I worked there for a while. SRE for Talk, later Hangouts. I saw a lot of this sort of stuff happening too - I was around during the big "social push"
Eventually I got fired / quit. It's complicated. Officially I failed a performance review. Unofficially what happened was I lost all confidence in what I'd been told to do (shut down Hangouts Federation), and wanted to try to fix things.
Ultimately it was rather foolish of me, a single SRE, to try to fight that tide. But I didn't know that at the time.
Thank you, I really enjoyed that! You should turn this into an illustrated cartoon e-book thing ;)
That. Was. Beautiful.
We all have a Greg at some point in our career. Greg is a dick. This was a fantastic read Morgan, I have only just found your work but as of today I am a fan of you as a person and un-knowingly a fan of your work as a designer for a long time. #gregsucks
Thanks so much for sharing your story and congrats on everything you’ve done afterwards. Way to shove it to Greg.

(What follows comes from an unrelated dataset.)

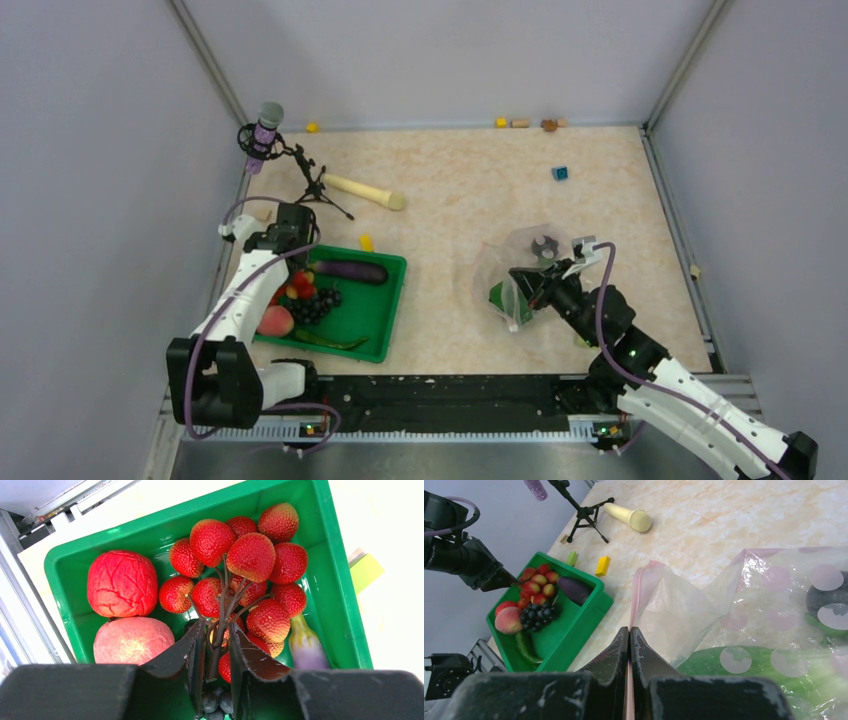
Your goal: Place the food in the zip-top bag and seal the zipper
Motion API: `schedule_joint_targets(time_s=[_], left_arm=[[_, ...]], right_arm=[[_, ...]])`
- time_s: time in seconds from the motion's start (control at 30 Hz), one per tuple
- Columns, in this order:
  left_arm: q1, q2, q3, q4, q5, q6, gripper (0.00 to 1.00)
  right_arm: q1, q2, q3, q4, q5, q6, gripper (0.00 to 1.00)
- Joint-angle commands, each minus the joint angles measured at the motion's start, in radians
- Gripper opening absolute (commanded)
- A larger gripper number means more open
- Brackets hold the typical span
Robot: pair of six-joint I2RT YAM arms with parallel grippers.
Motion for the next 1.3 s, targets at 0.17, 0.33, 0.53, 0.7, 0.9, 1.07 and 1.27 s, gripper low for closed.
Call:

Excellent thread. As an SRE in Dublin it was pretty clear to see G+ & Vic were dysfunctional. Was pleasantly surprised by Hangouts. Still bitter Reader got cancelled a bit after I left.
That rocked! Great story thanks for sharing
I have limited tech knowledge- however- this was the best short story I’ve read in a while...😀
Roll credits.
I love the end. Good for you. A-holes like 'Greg' are a cancer on our work life and just not worth it.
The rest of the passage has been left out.